This article presents a list of notable historical references to the name Palestine, and cognates such as "Filastin" and "Palaestina", throughout the history of the region.

The term "Peleset" (transliterated from hieroglyphs as P-r-s-t) is found in five inscriptions referring to a neighboring people or land starting from c.1150 BC during the Twentieth Dynasty of Egypt. The first known mention is at the temple at Medinet Habu which refers to the Peleset among those who fought with Egypt in Ramesses III's reign, and the last known is 300 years later on Padiiset's Statue. The Assyrians called the same region "Palashtu/Palastu" or "Pilistu", beginning with Adad-nirari III in the Nimrud Slab in c.800 BC through to an Esarhaddon treaty more than a century later. Neither the Egyptian nor the Assyrian sources provided clear regional boundaries for the term.

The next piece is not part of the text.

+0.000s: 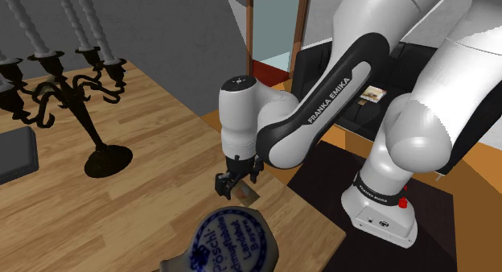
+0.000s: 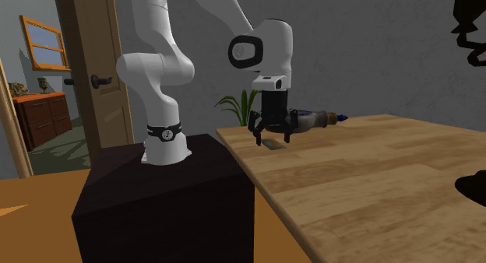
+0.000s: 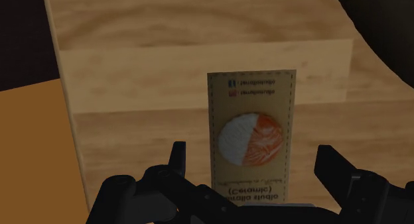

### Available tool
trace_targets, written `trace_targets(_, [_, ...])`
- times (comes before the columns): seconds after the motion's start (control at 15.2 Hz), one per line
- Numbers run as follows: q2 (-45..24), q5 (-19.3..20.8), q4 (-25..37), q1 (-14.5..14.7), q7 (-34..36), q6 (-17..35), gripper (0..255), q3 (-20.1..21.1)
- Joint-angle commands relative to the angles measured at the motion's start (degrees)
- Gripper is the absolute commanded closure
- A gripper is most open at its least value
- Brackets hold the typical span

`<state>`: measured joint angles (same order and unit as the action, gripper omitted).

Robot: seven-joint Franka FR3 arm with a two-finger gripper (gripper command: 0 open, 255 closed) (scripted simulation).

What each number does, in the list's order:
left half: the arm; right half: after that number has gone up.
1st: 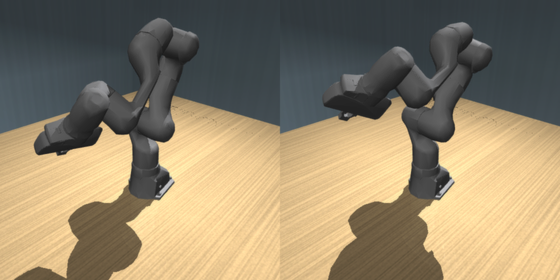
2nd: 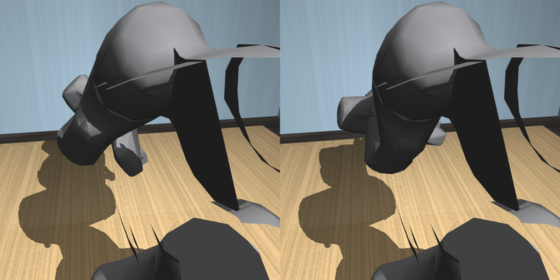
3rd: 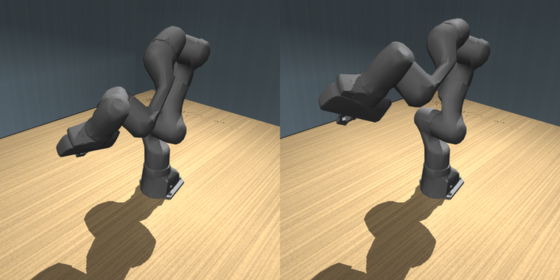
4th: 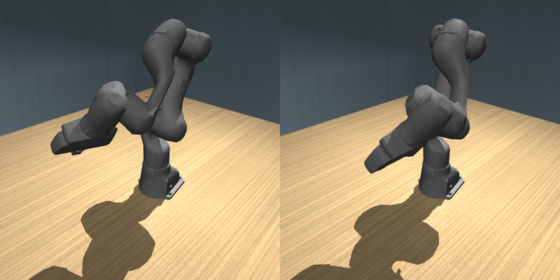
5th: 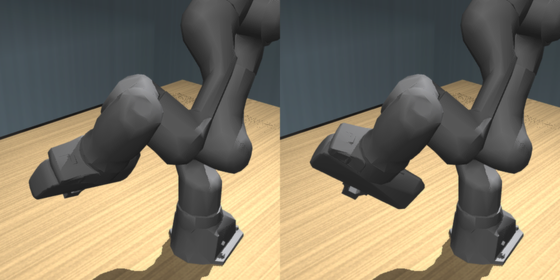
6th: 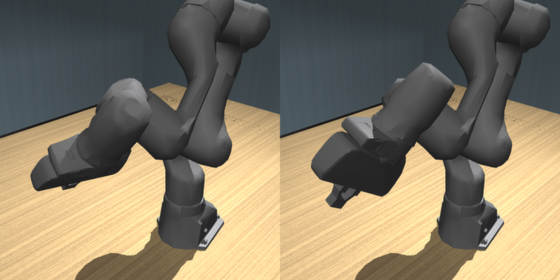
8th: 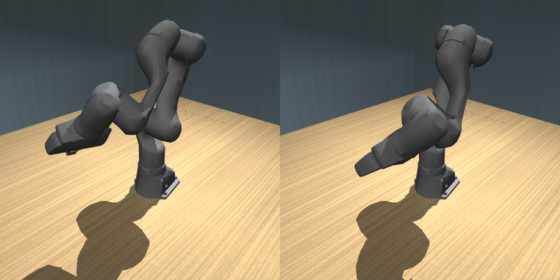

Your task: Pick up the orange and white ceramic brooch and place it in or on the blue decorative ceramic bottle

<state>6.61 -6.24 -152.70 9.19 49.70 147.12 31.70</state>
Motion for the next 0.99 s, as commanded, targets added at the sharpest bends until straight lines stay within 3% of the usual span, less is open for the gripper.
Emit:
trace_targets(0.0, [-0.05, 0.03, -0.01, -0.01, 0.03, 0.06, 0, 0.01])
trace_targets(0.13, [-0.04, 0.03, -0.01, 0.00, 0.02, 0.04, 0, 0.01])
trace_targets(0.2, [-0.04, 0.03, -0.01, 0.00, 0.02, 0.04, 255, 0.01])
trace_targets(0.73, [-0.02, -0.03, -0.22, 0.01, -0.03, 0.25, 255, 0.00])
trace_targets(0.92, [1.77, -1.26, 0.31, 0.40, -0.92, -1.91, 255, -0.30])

The first clear use of the term Palestine to refer to the entire area between Phoenicia and Egypt was in 5th century BC Ancient Greece, when Herodotus wrote of a "district of Syria, called Palaistinê" in The Histories, which included the Judean mountains and the Jordan Rift Valley. In the treatise Meteorology c.340 BC, Aristotle wrote, "there is a lake in Palestine". This is understood by scholars to be a reference to the Dead Sea. Later Greek writers such as Polemon and Pausanias also used the word, which was followed by Roman writers such as Ovid, Tibullus, Pomponius Mela, Pliny the Elder, Dio Chrysostom, Statius, Plutarch as well as Roman Judean writers Philo of Alexandria and Josephus. Other writers, such as Strabo, referred to the region as Coele-Syria ("all Syria") around 10-20 CE.

In 135 CE, the Greek "Syria Palaestina" was used in naming a new Roman province from the merger of Roman Syria and Roman Judaea after the Roman authorities crushed the Bar Kokhba Revolt.

During the Byzantine period c.390, the imperial province of Syria Palaestina was reorganized into: Palaestina Prima, Palaestina Secunda, and Palaestina Salutaris. Following the Muslim conquest, place names that were in use by the Byzantine administration generally continued to be used in Arabic. The use of the name "Palestine" became common in Early Modern English, was used in English and Arabic during the Mutasarrifate of Jerusalem. In the 20th century the name was used by the British to refer to "Mandatory Palestine", a mandate from the former Ottoman Empire which had been divided in the Sykes–Picot Agreement. The term was later used in the eponymous "State of Palestine". Both incorporated geographic regions from the land commonly known as Palestine, into a new state whose territory was named Palestine.